Black History Month: Memphis Fire Museum opens new exhibit honoring African American firefighters
MEMPHIS, Tenn. (WMC) - In celebration of Black History Month, Action News 5 is taking a look at the history of the Memphis Fire Department.
Fire Station 8 at the intersection of Crump and Mississippi Boulevard once housed the first African American firefighters who joined the Memphis Fire Department in 1955.
The building is no longer standing, but the 12 men who served there paved the way for those who would come after them.
“They were our teachers and we learned a lot from them,” said retired Memphis Fire Department division chief, Ronald E. Mitchell Sr.
Mitchell joined the Memphis Fire Department in 1977. He served for 34 years, moving up the ranks and retiring as a division chief.
His recruit class was the first to be integrated within the Memphis Fire Department. He said he had personal relationships with many of the original 12 firefighters.
“They went through a lot of stuff,” Mitchell said. “They got a lot of the dirtier jobs. they would get the bad assignments.”
The men also had to overcome racial barriers, including obstacles like not being able to go to the homes of white residents without permission, pay and rank disparities, and segregation within the firehouses.
“They had a set up where in each fire station, when they started to detail Blacks to other stations, they had one bed that was allocated as the “Black” bed and that was the bed they wanted all the Blacks to sleep in. You couldn’t just pick a bed like everybody else,” Mitchell recalled.
However, Mitchell said the firefighters were intent on proving the naysayers wrong, and they did just that.
“They had hopes of making ranks and doing things, and most of them did accumulate rank,” Mitchell said.
It made room for firefighters like Assistant Fire Chief Colin Burress, who is second in command within the Memphis Fire Department.

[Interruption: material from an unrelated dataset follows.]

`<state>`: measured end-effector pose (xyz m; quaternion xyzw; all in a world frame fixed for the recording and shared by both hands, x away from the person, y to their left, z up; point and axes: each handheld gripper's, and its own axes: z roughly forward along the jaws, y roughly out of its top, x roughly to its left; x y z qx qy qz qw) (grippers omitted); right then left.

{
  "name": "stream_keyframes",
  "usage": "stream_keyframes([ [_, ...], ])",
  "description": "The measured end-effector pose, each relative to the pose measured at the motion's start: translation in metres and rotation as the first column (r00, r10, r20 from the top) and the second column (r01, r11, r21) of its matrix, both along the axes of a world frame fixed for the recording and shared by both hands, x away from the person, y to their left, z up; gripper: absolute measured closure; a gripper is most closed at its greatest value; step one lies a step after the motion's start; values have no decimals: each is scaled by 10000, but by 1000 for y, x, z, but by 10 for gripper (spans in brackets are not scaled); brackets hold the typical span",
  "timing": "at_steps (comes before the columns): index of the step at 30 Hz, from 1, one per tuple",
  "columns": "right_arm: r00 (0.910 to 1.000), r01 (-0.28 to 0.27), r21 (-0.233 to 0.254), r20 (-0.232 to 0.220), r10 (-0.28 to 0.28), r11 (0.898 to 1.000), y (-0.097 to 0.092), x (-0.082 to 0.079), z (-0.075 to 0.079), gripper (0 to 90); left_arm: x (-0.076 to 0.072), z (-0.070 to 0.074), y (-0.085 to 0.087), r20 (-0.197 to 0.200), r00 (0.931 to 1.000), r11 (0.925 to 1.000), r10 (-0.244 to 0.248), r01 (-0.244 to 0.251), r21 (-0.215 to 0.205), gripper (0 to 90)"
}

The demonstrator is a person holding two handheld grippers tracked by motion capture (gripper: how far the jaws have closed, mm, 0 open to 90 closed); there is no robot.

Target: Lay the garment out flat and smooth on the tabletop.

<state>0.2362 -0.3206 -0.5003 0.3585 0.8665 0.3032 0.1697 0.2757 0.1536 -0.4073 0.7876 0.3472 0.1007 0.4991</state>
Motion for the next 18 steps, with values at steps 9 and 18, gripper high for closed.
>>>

“The success that I have had is a direct result to the first 12 and those that came after them,” Burress said.
The Department started with 12 Black firefighters and has now grown to 800, which makes up 48% of Memphis firefighters.
“It’s something that I’m grateful to see. Diversity, equity, and inclusion is baked into everything we do on a daily basis,” Burress said.
Now, a new exhibit at the Memphis Fire Museum honors the 12 African American firefighters and all the Black firefighters who would follow. It’s a mark in history that will live on forever.
“It’s great to be able to see somebody that resembles or looks like you and at one time, it wasn’t that way and now that it is. It’s great because we hope that little person takes away the love for this profession, the job and they say I either know that person, that person looks like me, I can grow up and be that,” Burress said.